Dias depois, em outro culto, ele subiu o palco e, ao microfone, disse que queria se casar. Nunca tinha conversado comigo sobre esse tipo de assunto, mas eu implorava: "Meu Deus, não deixa ser eu".

Então, ele falou: "E ela está hoje aqui. E é você, missionária Dayse. É a senhora mesma. Casa comigo?".

Todos olharam em minha direção. Eu queria fugir. Começaram a gritar em coro: "Aceita! Aceita! Aceita!".

Eu só aceitei para o povo não ficar chateado. Até chorei quando cheguei em casa. Tinha a séria intenção de romper com aquele compromisso. E ele sabia disso.

REVISTA

Em um dos nossos primeiros encontros, Florisvaldo me entregou uma revista antiga. Pediu, então, que eu lesse para conversarmos.

Nela havia uma reportagem sobre o Cabo Bruno e a morte do filho dele, Bruninho. Depois que li, me perguntou: "O que você acha desse homem?".

Não achei que fossem a mesma pessoa. Os olhos eram diferentes. Parecia um parente dele, e foi isso que eu disse.

E a história, aliás, não me impressionou muito. Fui criada no morro, vi muitas coisas terríveis acontecerem. Tiroteio, mortes, o que é normal para os moradores do Rio. Eu tenho muitas experiências ruins. Vi muita gente morrer.

Então, não pesou muito para mim o passado dele, até mesmo porque via no culto que era uma outra pessoa.

FLORES

Foram meses até a primeira visita íntima. Entrei com as mulheres dos outros presos. Quando olho lá no fim do corredor, estava lá ele com um buquê de rosas nas mãos.

As outras mulheres perguntavam entre si: "Para quem é? Para quem é?". Eu abaixei a cabeça, de vergonha. Pensei: "Ai, meu Deus. Preso não faz isso. Preso é tudo durão, bravo. Ninguém dá rosas. Só comigo acontece essas coisas".

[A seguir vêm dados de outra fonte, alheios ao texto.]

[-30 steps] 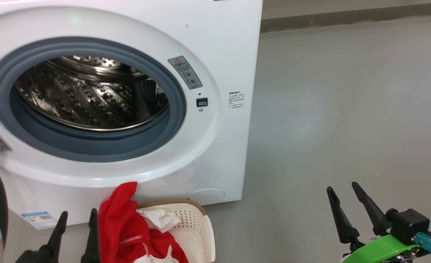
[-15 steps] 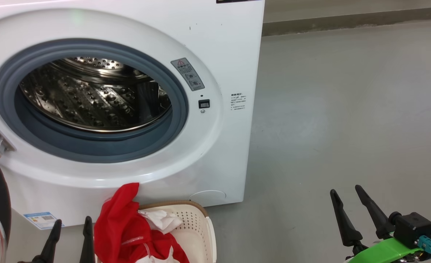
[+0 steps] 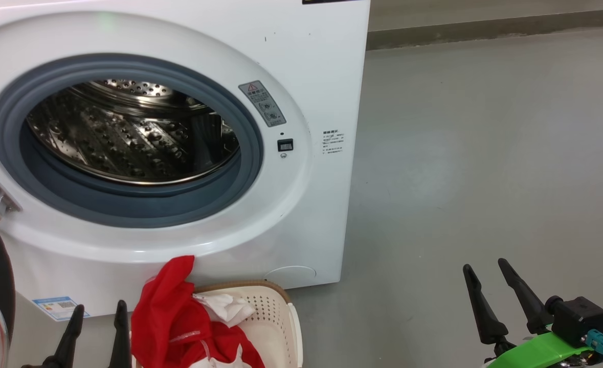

Ele havia plantado uma roseira na prisão e, a partir desse dia, sempre me esperava com rosas na mão.

Isso até provocou uma pequena crise, pois as mulheres dos outros presos passaram a exigir o mesmo. E eles pediam flores para o Bruno, que dizia: "As minhas, não".

Eu não estava acostumada a gentilezas e nem gostava muito disso. Ele era o feminino da relação.

Havia ficado casada dos 17 aos 38 anos e convivi com um homem muito violento. Esse comportamento agressivo foi o motivo da nossa separação.

Agora, tinha uma pessoa estilo Don Juan que me escrevia quase todos os dias. Tenho guardadas 972 cartas. Nos casamos em 18 de julho de 2008.